The loss of an army and its associated hero character – who can be upgraded and given extra equipment – isn’t the end of the game, however, as you can launch a new raid from a nearby friendly city. The map this time around concentrates on the left-hand side of the Warhammer world map, playing out on the continents roughly analogous to the Americas, plus the curving Atlantis-alike that is the High Elves’ home of Ulthuan. To keep focus in what could be a sprawling, freeform world, you’re all involved in a race to take control of the Great Vortex on Ulthuan before any other faction.
This inevitably means smashing your way there, as even with a slightly underwhelming diplomacy system that allows for alliances and non-aggression pacts, no faction is going to give you a free run at the prize. Add to this the need to complete five rituals to control the vortex, which means protecting your ritual sites for ten turns against everything the game can throw at you (there’s no such thing as a quiet ritual, apparently) and the alternative victory condition of simply wiping out every other faction starts to look attractive. Pile on top of this the need for the Skaven to constantly move about thanks to their insatiable need for food, and the rebellions that can start if you’ve got too many slaves in your Dark Elf economy, and the sheer complexity of the game’s systems starts to show itself very near the lushly textured surface.
Lizards and wizards
The playable races this time around are a lot more subtly drawn. Whereas in the previous title they were each defined by one dominant characteristic, here they’re more sophisticated. While the Skaven are fun, the Dark Elves offer an initially easier ride with their massive support ships and additional discipline, and the High Elves are skilled in diplomacy and can influence others, offering a more strategic game with fewer hasty battles. All races have access to rites – not rituals – that confer global bonuses on your troops in return for a sacrifice, be that of slaves, or food, or whatever your faction holds dearest.

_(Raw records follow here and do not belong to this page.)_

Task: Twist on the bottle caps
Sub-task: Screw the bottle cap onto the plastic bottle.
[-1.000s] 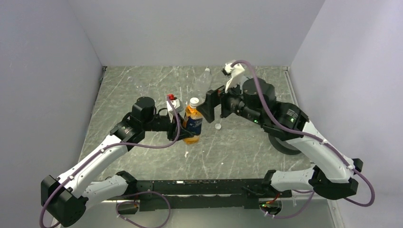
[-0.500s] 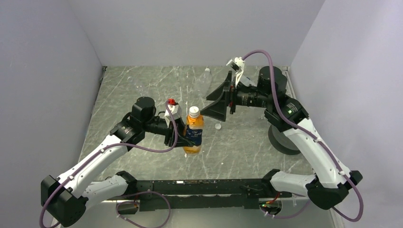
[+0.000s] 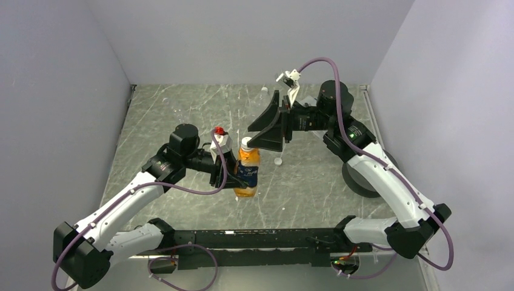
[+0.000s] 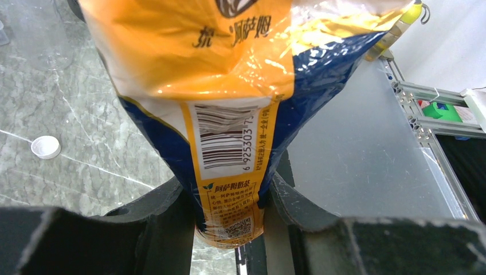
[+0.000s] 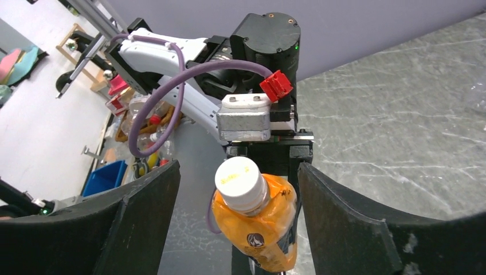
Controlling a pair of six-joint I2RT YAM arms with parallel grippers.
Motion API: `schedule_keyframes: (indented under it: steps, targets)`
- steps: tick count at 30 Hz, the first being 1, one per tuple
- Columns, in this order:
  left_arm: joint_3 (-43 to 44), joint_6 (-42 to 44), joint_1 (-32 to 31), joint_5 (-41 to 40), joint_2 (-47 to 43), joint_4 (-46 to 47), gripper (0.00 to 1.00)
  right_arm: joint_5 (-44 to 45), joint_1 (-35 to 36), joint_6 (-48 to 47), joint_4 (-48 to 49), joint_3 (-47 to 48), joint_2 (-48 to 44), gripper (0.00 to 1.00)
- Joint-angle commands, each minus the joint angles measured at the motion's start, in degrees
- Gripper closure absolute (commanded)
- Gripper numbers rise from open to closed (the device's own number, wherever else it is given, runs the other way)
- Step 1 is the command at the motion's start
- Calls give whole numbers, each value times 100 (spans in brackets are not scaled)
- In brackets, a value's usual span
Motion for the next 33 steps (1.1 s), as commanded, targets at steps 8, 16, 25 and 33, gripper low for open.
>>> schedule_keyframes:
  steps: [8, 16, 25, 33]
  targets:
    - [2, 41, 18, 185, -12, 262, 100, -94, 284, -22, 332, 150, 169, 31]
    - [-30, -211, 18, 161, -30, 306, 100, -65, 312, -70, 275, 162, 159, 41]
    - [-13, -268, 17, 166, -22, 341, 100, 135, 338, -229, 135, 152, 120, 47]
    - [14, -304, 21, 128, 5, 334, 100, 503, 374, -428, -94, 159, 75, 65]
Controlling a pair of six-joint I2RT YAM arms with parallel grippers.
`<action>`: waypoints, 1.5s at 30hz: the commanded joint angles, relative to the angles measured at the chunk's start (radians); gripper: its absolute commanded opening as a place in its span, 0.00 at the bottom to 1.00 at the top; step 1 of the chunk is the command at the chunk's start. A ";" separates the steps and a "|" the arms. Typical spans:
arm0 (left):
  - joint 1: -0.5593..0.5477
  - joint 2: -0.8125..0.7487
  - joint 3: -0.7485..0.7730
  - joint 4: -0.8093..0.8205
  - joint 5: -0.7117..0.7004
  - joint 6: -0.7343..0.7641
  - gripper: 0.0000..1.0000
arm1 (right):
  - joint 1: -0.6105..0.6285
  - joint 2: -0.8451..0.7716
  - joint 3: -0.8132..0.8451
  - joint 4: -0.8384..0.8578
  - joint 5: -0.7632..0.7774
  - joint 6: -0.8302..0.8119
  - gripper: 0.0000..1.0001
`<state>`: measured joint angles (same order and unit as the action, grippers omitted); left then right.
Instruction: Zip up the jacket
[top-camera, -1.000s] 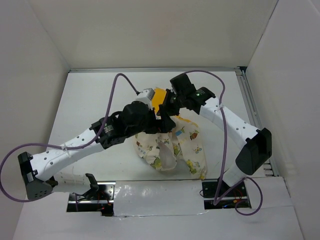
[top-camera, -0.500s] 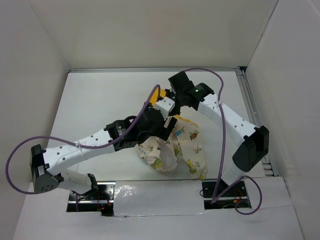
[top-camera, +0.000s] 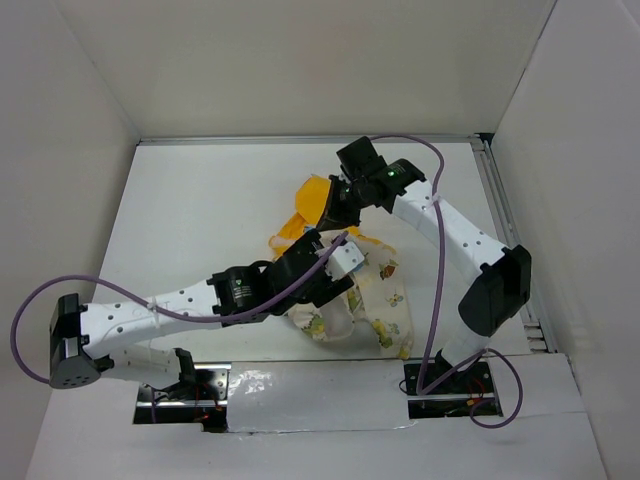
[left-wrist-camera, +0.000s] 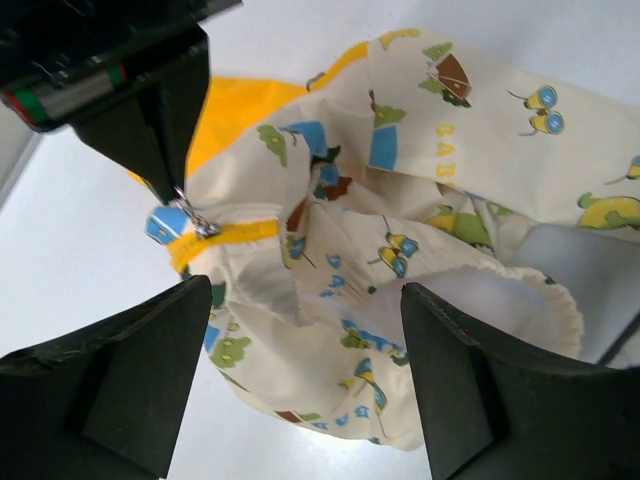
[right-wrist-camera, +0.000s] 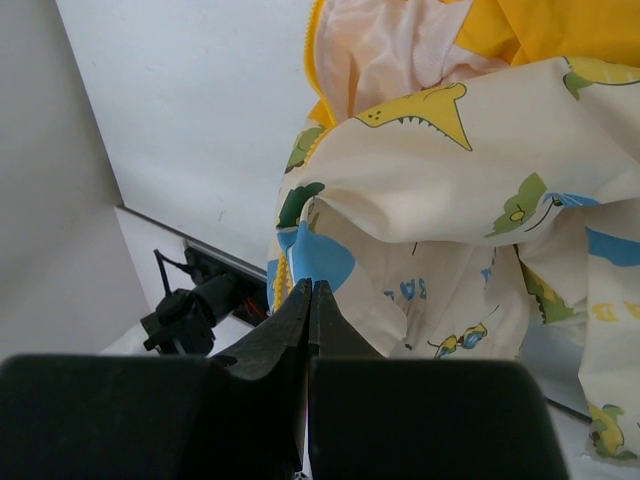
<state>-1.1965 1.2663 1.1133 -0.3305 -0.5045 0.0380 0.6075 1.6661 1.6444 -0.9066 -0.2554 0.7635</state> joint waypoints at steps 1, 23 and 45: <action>-0.008 -0.024 -0.006 0.102 -0.077 0.108 0.88 | -0.008 -0.002 0.061 -0.023 -0.035 -0.016 0.00; -0.009 0.064 -0.001 -0.012 -0.180 0.028 0.69 | -0.032 -0.019 0.043 0.002 -0.146 -0.024 0.00; -0.015 -0.191 -0.095 0.197 0.158 0.128 0.00 | 0.075 -0.046 -0.012 0.199 0.231 -0.092 0.00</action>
<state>-1.1900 1.1900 1.0153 -0.2230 -0.5285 0.1829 0.6891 1.6520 1.6329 -0.8867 -0.1875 0.6857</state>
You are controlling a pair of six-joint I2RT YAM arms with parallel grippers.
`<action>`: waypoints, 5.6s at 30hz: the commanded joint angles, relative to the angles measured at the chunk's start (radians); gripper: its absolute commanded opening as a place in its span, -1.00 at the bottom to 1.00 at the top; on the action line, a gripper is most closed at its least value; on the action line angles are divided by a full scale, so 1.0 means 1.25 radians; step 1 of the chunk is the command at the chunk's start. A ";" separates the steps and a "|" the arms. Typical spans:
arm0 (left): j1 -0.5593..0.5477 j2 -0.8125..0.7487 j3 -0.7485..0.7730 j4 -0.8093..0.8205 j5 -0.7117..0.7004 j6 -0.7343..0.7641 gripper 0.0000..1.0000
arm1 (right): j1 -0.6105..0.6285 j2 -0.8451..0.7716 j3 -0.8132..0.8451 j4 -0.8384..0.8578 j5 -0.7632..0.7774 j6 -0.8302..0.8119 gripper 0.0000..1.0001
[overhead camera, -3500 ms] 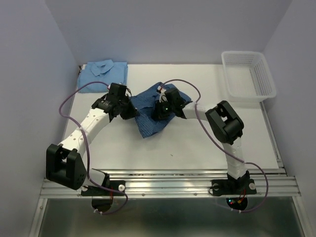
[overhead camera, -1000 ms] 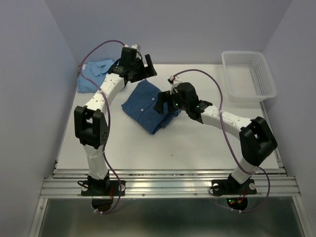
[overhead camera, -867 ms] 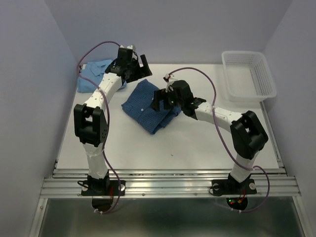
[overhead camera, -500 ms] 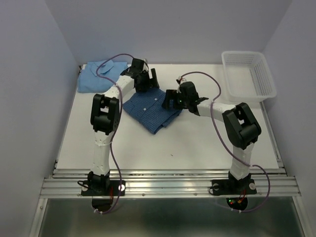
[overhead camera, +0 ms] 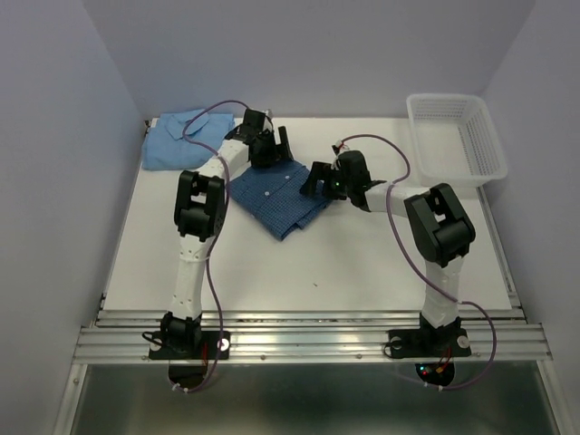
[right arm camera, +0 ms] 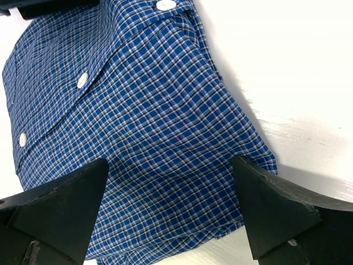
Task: Fold and stack the long sleeve shirts
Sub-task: Fold the shirt
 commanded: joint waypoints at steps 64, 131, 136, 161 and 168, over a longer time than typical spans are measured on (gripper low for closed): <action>-0.338 -0.207 -0.416 -0.053 -0.162 0.267 0.97 | -0.008 -0.728 -0.354 -0.244 0.186 -0.165 1.00; -0.264 -0.485 -0.440 0.654 0.548 -0.340 -1.00 | -0.076 -0.874 -0.398 -0.358 0.724 0.077 1.00; -0.232 -0.430 -0.530 0.774 0.547 -0.443 -1.00 | -0.076 -0.869 -0.389 -0.363 0.726 0.078 1.00; -0.121 -0.453 -0.418 0.927 0.602 -0.623 -1.00 | -0.076 -0.857 -0.421 -0.203 0.237 -0.073 1.00; -0.124 -0.525 -0.355 0.863 0.584 -0.566 -1.00 | -0.076 -0.898 -0.527 -0.009 0.188 -0.007 1.00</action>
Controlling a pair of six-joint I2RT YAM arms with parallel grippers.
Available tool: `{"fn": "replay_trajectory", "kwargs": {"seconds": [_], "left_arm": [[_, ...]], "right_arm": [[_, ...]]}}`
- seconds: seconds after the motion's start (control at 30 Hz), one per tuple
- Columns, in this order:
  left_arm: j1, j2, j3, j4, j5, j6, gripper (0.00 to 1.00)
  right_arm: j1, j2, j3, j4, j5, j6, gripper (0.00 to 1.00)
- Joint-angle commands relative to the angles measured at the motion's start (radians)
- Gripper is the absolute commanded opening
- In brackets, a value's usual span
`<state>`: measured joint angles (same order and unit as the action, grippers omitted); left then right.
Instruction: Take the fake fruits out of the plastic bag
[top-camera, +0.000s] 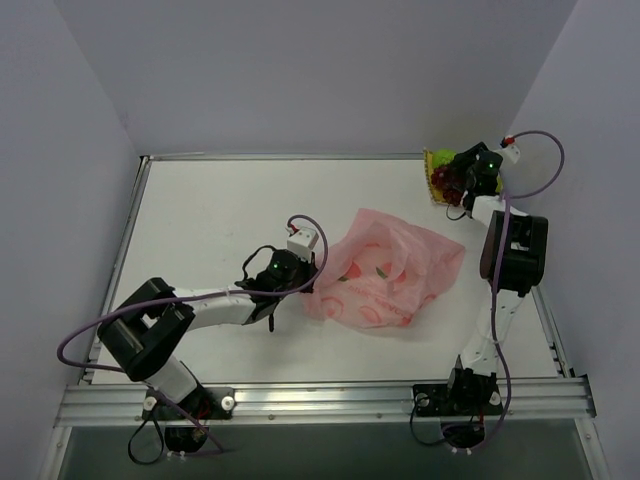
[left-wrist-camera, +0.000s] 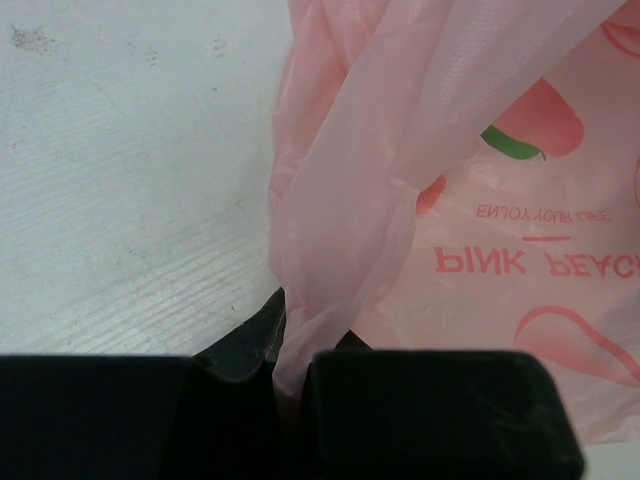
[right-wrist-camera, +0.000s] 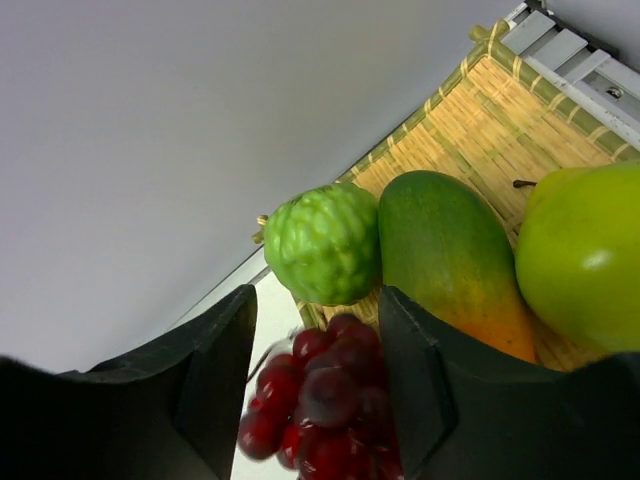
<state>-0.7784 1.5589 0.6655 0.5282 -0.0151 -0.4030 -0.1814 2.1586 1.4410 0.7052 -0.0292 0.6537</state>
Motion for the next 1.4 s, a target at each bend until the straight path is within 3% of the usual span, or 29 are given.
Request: {"fn": "replay_trajectory", "kwargs": {"seconds": [0.0,0.07,0.23,0.5,0.6,0.83,1.03,1.2,1.37], "left_arm": [[0.005,-0.002,0.046,0.030,0.014,-0.010,0.02],[0.005,-0.002,0.046,0.030,0.014,-0.011,0.02],[0.005,-0.003,0.045,0.032,0.012,-0.011,0.02],[0.005,-0.007,0.042,0.038,0.015,-0.019,0.02],[0.005,-0.008,0.040,0.041,0.014,-0.019,0.02],[0.005,-0.007,0.039,0.039,0.014,-0.019,0.02],[0.005,-0.014,0.037,0.041,0.015,-0.019,0.02],[0.005,-0.011,0.039,0.039,0.015,-0.016,0.02],[0.005,0.001,0.045,0.041,0.015,-0.019,0.02]], "right_arm": [[0.005,0.021,0.012,0.068,0.012,-0.011,0.49],[0.007,0.026,0.013,0.057,0.011,-0.012,0.65],[0.008,-0.008,0.007,0.042,0.000,-0.037,0.86],[0.037,-0.126,-0.066,0.053,0.017,-0.101,0.96],[0.059,-0.175,-0.108,0.050,0.026,-0.143,0.96],[0.069,-0.240,-0.188,-0.204,0.137,-0.235,0.96],[0.053,-0.109,-0.025,-0.415,0.100,-0.318,0.91],[0.037,-0.022,0.119,-0.480,0.054,-0.370,0.86],[0.036,0.015,0.147,-0.458,-0.041,-0.397,0.53]]}}
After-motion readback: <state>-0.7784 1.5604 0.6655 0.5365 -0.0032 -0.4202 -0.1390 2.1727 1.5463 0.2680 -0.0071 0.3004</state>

Total War may have abandoned history for fantasy, but levitating lizards and Skaven engineering insanity have brought so much fun to a previously po-faced series it’s impossible to begrudge the jump. Whether you’re a Warhammer veteran or a newcomer, this is the best the series has ever been. It’s a game of huge tactical depth which prompts strategic thinking under huge pressure thanks to the need to rush toward victory rather than settle down and build an empire, and the fact it looks great too – all glinting metal armour, verdant jungle, and pseudo-Incan ruins – is simply the glossy top coat on a well-painted model.
Hover your pointer over a unit on the battlefield and you’ll get a readout of what it’s doing and how it’s feeling.
Lizardman Lords literally levitate, giving them a smooth movement around the map.
Turns are ended by clicking a button, but the game will nag you if it thinks there are things you haven’t done.